“The difficulty lies not so much in developing new ideas as in escaping from old ones.” So said the economist John Maynard Keynes, whose thinking was shaped by growing up during the Great Depression of the 1930s. As the Midlands joins other economies around the world in recovering from the great pandemic of 2020-21, it’s a fair bet that Keynes would have approved of the growing interest in Living Labs.
A means of getting away from innovators working in isolation, Living Labs have an important role to play the future of research, whether that’s in private business or academia. The idea is to bring together public, private and people stakeholder groups and get them meaningfully engaged in any given project. The belief is that, in the high stakes business of cutting edge research and development, you are going to greatly enhance your chances of successfully innovating by getting more feedback earlier on.
The concept promotes an environment with a high degree of interaction and knowledge flow extending beyond the physical boundaries of any given business park. A Living Lab is not something that can be simply constructed as a building. It needs people to stimulate multiple levels of interactions between stakeholder groups. This in itself should ultimately generate the critical mass to establish a ‘way of working and a way of living’.
The concept puts a focus on solving real problems (societal or commercial) by engaging end-users early – in other words, user-centric product development. Whilst one could brand Open Innovation as a type of Living Lab, various studies indicate that it is clear that Open Innovation is only one component of Living Labs. Open Innovation can be driven by companies or institutions but, of itself, it is no guarantee of a successful outcome.
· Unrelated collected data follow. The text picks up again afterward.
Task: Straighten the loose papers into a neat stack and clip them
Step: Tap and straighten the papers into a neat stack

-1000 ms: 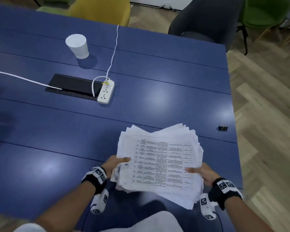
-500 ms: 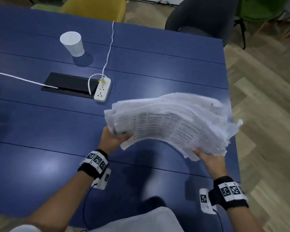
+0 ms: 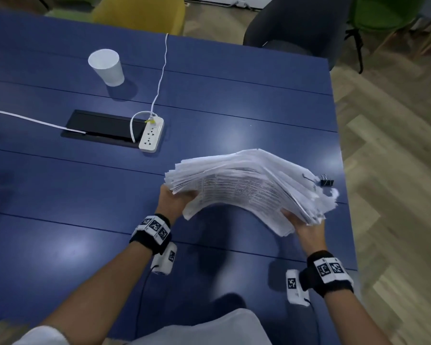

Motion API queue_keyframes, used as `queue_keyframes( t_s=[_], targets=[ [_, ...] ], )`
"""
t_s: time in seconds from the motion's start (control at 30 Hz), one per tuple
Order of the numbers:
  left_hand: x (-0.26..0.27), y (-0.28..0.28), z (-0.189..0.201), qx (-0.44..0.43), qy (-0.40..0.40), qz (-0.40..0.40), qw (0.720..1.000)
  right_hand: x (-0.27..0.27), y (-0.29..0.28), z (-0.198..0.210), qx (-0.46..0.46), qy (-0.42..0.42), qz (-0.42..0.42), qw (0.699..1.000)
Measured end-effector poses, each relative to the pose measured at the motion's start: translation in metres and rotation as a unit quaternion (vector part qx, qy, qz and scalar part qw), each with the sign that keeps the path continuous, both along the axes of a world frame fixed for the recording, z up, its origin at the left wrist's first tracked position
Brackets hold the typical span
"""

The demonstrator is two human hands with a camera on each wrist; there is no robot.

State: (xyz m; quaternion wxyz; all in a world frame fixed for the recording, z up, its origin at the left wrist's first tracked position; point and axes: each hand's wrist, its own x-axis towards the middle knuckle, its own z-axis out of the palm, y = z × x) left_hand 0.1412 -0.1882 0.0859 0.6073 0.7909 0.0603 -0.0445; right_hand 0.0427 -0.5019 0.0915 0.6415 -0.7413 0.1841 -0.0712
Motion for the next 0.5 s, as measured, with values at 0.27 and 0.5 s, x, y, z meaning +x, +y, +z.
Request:
queue_keyframes(
  t_s=[0.27, 0.5],
  targets=[
    [0.011, 0.036, -0.011, 0.018, 0.012, -0.19, 0.982, -0.012, -0.025, -0.017, -0.031, 0.039, 0.056, 0.997],
    [0.009, -0.007, -0.001, 0.017, 0.018, 0.013, 1.0, 0.015, 0.009, 0.004, 0.031, 0.004, -0.022, 0.999]
  ],
)
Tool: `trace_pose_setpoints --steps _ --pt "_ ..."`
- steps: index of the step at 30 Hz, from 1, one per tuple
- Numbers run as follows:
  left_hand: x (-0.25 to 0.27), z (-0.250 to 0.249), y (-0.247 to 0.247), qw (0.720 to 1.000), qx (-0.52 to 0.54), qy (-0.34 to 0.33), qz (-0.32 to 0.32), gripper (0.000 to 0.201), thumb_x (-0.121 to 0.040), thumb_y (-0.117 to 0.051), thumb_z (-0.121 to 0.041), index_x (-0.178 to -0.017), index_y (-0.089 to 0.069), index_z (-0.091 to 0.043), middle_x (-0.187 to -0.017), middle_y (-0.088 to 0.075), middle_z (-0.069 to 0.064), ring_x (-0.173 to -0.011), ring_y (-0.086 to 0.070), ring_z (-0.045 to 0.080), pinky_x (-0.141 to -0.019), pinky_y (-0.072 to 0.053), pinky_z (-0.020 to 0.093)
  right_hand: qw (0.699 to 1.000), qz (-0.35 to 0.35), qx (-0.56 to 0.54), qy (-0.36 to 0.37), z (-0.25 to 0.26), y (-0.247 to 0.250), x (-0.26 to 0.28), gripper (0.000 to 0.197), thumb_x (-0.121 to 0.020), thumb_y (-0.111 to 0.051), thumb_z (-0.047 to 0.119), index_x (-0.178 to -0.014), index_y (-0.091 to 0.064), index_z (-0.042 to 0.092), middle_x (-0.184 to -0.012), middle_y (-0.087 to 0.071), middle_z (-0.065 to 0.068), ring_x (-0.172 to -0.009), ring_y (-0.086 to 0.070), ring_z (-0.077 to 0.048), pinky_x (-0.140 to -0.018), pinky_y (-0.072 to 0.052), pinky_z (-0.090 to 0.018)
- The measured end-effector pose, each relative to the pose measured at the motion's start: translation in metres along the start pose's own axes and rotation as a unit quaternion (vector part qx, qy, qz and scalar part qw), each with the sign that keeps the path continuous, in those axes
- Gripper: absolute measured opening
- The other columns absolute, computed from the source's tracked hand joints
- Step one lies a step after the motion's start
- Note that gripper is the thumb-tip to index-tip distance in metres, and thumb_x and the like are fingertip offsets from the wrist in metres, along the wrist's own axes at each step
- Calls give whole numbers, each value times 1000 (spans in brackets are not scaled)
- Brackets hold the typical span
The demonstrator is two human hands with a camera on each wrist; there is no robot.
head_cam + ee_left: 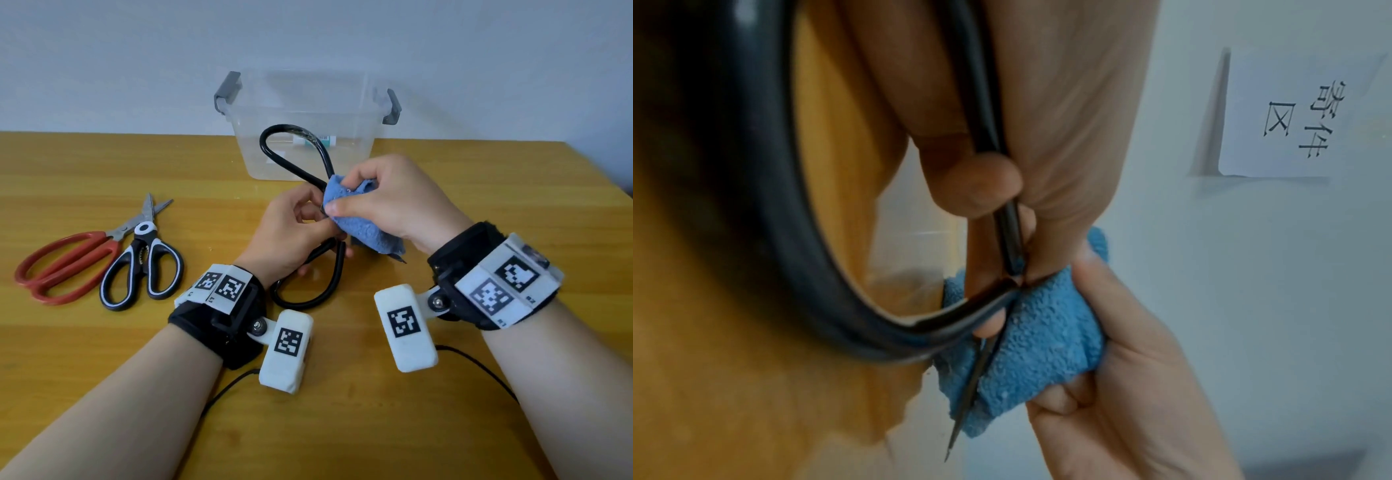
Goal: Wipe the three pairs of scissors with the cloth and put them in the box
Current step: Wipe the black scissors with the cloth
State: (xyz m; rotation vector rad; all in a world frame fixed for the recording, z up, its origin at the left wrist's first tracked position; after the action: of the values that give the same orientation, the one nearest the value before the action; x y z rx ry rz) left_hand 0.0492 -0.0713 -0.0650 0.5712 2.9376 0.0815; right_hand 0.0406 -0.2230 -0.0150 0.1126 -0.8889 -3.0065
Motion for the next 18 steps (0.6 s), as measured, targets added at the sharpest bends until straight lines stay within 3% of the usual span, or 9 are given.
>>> trace_pose_setpoints --steps 4,7,8,10,12,13,16,18 --pt "2 0 0 1000 13 4 -5 23 -97 -68 -4 -100 -45 -7 -79 -71 17 -69 -77 38 -31 -32 19 993 -109 48 21 -13 11 -9 24 -81 -82 30 -76 -61 21 -77 -54 10 -67 -52 -7 -61 -41 -26" --pt "2 0 0 1000 23 10 -6 22 -97 -67 -5 -101 -46 -7 -79 -71 17 -69 -77 37 -31 -32 19 982 -185 18 29 -20 27 -12 24 -84 -79 29 -82 -60 14 -80 -55 4 -73 -52 -13 -69 -45 -31" --pt "1 0 1 1000 23 13 -9 21 -98 -67 -5 -100 -46 -7 -77 -71 15 -69 -77 36 -31 -31 19 984 -176 2 31 -19 27 -12 23 -83 -80 29 -81 -61 17 -81 -57 5 -74 -54 -11 -71 -46 -30" --pt "1 0 1 1000 21 12 -15 21 -98 -66 -5 -97 -46 -8 -74 -72 11 -66 -77 33 -31 -31 19 996 -83 -22 17 -12 18 -8 22 -80 -85 30 -79 -64 23 -81 -62 11 -72 -60 -6 -68 -48 -26" --pt "2 -1 2 1000 18 5 -13 20 -98 -66 -4 -95 -47 -7 -74 -72 12 -60 -75 28 -29 -32 19 999 16 -41 -5 -9 5 -4 20 -78 -87 27 -79 -68 20 -83 -70 4 -69 -71 -13 -64 -56 -31" --pt "2 -1 2 1000 18 4 -12 19 -98 -65 -3 -96 -46 -7 -75 -72 13 -58 -75 27 -29 -32 19 999 15 -36 -3 -11 3 -4 20 -77 -88 26 -78 -69 20 -84 -71 2 -70 -72 -15 -65 -57 -32" --pt "2 1 3 999 31 13 -12 19 -99 -64 -4 -96 -45 -7 -75 -72 12 -62 -76 32 -31 -31 18 993 -114 35 21 -24 16 -11 22 -80 -84 29 -77 -65 19 -76 -57 11 -68 -54 -6 -65 -44 -26" --pt "1 1 4 999 43 14 -14 19 -100 -64 -6 -94 -45 -8 -75 -71 13 -64 -76 34 -32 -30 18 977 -196 69 35 -30 31 -14 24 -83 -80 28 -80 -62 13 -74 -53 8 -68 -48 -9 -65 -40 -28"
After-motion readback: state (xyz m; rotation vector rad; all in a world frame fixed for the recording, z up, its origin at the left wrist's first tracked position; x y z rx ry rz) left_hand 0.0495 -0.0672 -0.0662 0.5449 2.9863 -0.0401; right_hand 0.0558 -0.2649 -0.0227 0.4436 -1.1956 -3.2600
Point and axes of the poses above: each hand's wrist, its own x-axis away from the middle knuckle, its own y-axis out of the back of the hand, z = x × y, the point moved 3 cm from there along -x, towards the middle knuckle
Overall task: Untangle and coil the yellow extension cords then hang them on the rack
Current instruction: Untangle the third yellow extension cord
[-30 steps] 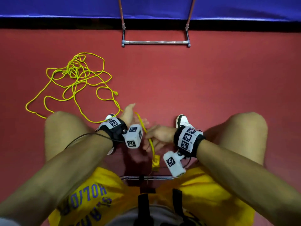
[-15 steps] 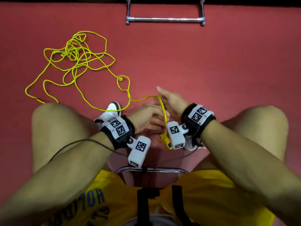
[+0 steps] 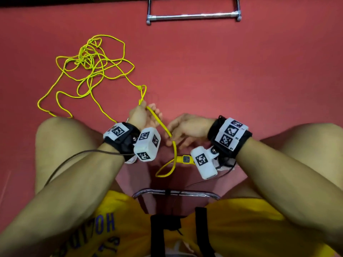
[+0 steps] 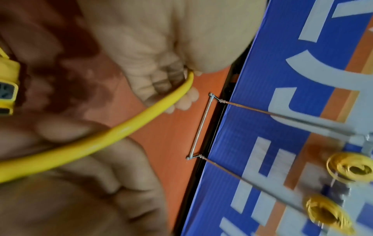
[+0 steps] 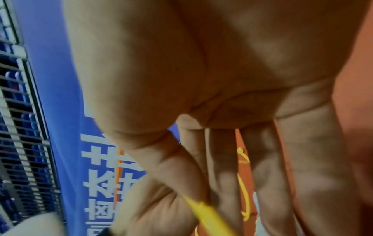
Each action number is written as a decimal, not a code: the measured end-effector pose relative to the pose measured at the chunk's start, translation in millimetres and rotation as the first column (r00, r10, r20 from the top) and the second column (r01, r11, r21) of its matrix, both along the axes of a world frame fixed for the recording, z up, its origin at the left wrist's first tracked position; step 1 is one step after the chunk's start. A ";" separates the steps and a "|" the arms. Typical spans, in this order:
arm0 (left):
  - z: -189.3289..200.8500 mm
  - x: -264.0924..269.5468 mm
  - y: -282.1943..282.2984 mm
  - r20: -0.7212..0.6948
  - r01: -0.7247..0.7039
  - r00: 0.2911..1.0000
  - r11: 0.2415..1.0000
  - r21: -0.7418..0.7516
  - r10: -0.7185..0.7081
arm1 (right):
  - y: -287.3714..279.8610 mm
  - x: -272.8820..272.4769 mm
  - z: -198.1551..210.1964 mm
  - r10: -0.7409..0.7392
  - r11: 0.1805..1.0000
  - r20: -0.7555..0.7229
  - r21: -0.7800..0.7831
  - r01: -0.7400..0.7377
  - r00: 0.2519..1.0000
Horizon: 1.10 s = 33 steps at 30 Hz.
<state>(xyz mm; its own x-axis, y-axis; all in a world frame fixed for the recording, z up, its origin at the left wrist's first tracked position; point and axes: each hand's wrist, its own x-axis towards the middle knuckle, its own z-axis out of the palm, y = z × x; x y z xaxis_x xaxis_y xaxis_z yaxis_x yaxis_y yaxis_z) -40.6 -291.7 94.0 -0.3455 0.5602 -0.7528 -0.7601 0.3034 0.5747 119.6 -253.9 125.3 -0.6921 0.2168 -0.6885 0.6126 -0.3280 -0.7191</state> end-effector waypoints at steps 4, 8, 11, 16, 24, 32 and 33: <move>-2.9 25.2 -6.8 -0.195 0.354 0.918 0.935 0.005 -0.347 | 13.9 9.5 -6.7 -0.401 0.913 0.119 0.130 0.387 0.908; 1.1 45.4 -18.4 -0.343 0.782 0.600 0.621 0.060 -0.723 | 32.3 19.0 -8.1 -0.629 0.777 0.075 0.056 0.626 0.774; -6.1 55.9 -30.4 -0.379 0.939 0.289 0.337 -0.065 -0.879 | 26.6 16.4 -17.2 -0.553 0.833 0.018 0.012 0.553 0.833; -3.8 49.8 -19.5 -0.227 0.711 0.653 0.688 -0.142 -0.722 | 32.6 14.1 -30.5 -0.590 0.787 -0.132 0.126 0.604 0.797; -1.1 17.8 12.0 0.037 0.155 0.987 0.986 0.060 -0.157 | 4.7 13.6 -25.6 0.105 0.992 -0.124 0.086 -0.095 0.987; 2.1 32.6 0.1 -0.297 0.612 0.758 0.791 0.016 -0.581 | 33.6 15.7 -19.0 -0.565 0.805 -0.092 0.158 0.572 0.820; -0.1 35.9 -3.5 -0.340 0.675 0.693 0.738 -0.003 -0.636 | 35.1 15.6 -17.2 -0.594 0.786 -0.121 0.126 0.605 0.796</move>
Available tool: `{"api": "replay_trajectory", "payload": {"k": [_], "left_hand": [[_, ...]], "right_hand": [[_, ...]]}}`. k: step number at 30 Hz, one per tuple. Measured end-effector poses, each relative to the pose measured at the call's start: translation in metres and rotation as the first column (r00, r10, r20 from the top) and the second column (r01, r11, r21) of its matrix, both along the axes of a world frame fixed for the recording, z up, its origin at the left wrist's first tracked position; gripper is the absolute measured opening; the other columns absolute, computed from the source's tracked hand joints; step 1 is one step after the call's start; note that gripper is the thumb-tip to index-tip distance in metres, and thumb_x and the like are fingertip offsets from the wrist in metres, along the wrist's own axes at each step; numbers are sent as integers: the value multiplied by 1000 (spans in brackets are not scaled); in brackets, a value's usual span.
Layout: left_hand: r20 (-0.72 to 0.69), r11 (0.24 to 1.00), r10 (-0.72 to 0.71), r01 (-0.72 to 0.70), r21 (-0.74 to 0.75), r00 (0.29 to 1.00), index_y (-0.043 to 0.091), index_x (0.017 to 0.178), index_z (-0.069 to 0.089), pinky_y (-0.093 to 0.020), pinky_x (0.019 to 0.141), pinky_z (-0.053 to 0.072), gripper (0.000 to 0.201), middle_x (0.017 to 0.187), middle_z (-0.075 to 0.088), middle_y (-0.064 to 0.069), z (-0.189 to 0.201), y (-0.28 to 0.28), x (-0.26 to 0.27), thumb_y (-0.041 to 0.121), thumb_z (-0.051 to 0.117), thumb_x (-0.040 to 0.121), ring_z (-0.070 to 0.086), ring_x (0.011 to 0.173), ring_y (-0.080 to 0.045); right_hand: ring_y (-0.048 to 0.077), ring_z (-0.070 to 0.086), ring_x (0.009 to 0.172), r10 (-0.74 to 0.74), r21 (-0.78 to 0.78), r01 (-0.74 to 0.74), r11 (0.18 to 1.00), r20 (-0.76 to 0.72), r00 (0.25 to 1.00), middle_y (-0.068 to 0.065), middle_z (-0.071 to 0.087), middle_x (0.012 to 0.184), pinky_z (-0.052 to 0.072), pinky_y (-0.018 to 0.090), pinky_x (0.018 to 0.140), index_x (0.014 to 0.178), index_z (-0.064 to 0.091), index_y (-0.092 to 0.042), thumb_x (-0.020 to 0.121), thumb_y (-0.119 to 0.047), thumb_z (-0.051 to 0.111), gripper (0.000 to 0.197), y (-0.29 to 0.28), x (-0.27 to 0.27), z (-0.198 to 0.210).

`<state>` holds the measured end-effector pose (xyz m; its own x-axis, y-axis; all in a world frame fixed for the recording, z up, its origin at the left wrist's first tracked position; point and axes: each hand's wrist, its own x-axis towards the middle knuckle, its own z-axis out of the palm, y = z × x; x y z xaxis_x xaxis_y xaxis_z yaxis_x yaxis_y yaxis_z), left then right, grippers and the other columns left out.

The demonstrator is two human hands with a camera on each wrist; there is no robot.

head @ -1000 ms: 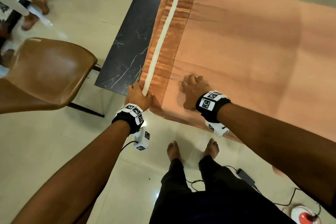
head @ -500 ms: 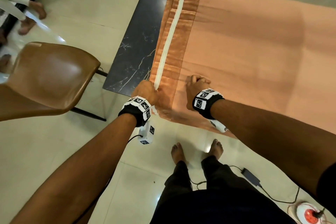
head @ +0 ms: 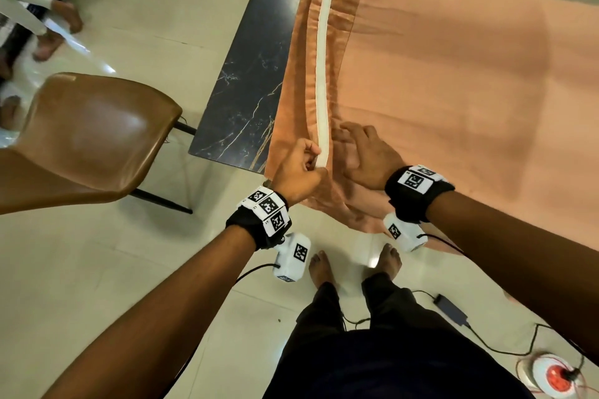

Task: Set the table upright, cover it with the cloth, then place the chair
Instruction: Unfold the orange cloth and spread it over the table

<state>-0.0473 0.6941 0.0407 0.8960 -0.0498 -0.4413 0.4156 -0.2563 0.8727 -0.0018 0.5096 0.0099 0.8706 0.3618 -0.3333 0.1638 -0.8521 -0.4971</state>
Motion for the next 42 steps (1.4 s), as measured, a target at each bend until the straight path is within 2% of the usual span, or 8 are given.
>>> {"api": "replay_trajectory", "payload": {"k": [6,10,13,16,21,26,34,42], "left_hand": [[-45,952,110,-118,-281,993,14,93,45,-23,61,50,31,88,64,-12,13,-12,-11,-16,48,88,60,70,-12],[135,976,-14,-15,217,991,11,102,55,-24,80,51,17,101,66,-5,-19,11,-2,11,64,88,62,91,-15],[88,604,-574,348,717,814,13,124,55,-38,108,35,46,130,55,-6,-41,25,7,30,68,83,50,123,-26],[-32,453,-631,402,796,775,16,136,46,-43,118,19,60,146,39,-6,-55,26,10,41,66,85,31,137,-33],[-44,419,-597,357,835,801,16,129,49,-46,114,25,54,135,46,-10,-58,18,17,48,58,87,40,128,-35],[-114,315,-589,357,880,800,20,134,44,-45,110,31,73,134,47,-12,-58,6,24,65,59,79,42,126,-33],[-130,351,-633,432,831,764,34,143,31,-60,114,22,83,155,19,-3,-53,-17,34,52,74,75,9,147,-35],[-126,405,-523,375,834,843,29,133,43,-60,107,33,62,149,31,-2,-49,-23,38,49,66,80,28,139,-34]], "right_hand": [[38,56,116,443,-48,-445,894,222,868,11,42,149,55,45,86,133,58,-24,82,-36,59,52,7,8,23],[30,64,100,464,-264,-461,847,-52,884,3,68,106,54,39,75,106,68,-23,87,-27,58,22,2,7,35],[30,57,123,401,-338,-449,827,-205,893,5,61,135,46,35,94,130,61,-21,95,-26,57,36,-23,2,36],[27,51,132,351,-289,-401,870,-209,913,0,53,148,42,36,107,146,48,-34,90,-35,61,58,-68,2,47],[35,59,119,36,-409,-55,911,-54,998,8,64,133,49,43,99,141,48,-48,66,-93,41,88,-179,22,77],[40,54,107,-261,-604,386,698,287,921,11,63,120,48,49,89,120,68,-32,82,-51,62,43,-232,27,100],[35,41,133,111,-480,-79,874,39,993,7,43,150,39,56,101,130,61,-34,75,-59,59,60,-124,-31,36],[38,54,114,-126,-460,165,873,115,985,8,52,126,44,54,98,130,54,-31,87,-40,55,44,-158,-43,5]]}}
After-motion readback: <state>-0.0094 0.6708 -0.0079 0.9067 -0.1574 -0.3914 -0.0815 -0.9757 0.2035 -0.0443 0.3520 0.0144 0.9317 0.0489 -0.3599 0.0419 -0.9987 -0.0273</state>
Many Living Labs are University-based with campuses used as test-beds for new services and technologies. Critically, all Living Labs focus on the key challenges faced by communities and, in many cases, society in general. To varying degrees, these Living Labs engage with businesses and third parties to co-develop solutions or new products, to actively transfer technology and know-how between the public, private and third.
Living Labs need to be part of the discussion as the rich tapestry of innovation facilities distributed across the Midlands develops. Our research for Invest Midlands show that 19% of the UK’s incubators and 12% of the country’s accelerators are housed in the region, supporting life sciences, technology, manufacturing and engineering. (Remarkably, 60% of the UK’s accelerators are sited in the ‘Golden Triangle’ London, the South East and East of England).
Best in class innovation space today is, in any case, moving us away from the standard science park model towards integrated innovation districts. For example, Birmingham Health Innovation Campus is being developed “in the heart of a critical cluster of health excellence.”
With links to the University Hospitals Birmingham NHS Trust, Birmingham Women’s and Children’s NHS Trust, Birmingham Health Partners and the University of Birmingham, the development has the intention of becoming a world leading healthcare technologies campus offering high quality innovation facilities for businesses working in medtech, precision medicine, diagnostics and digital healthcare. The Living Labs concept can bring these exciting schemes to life and help the Midlands get to grips with the innovation challenges facing every sector in the regional economy.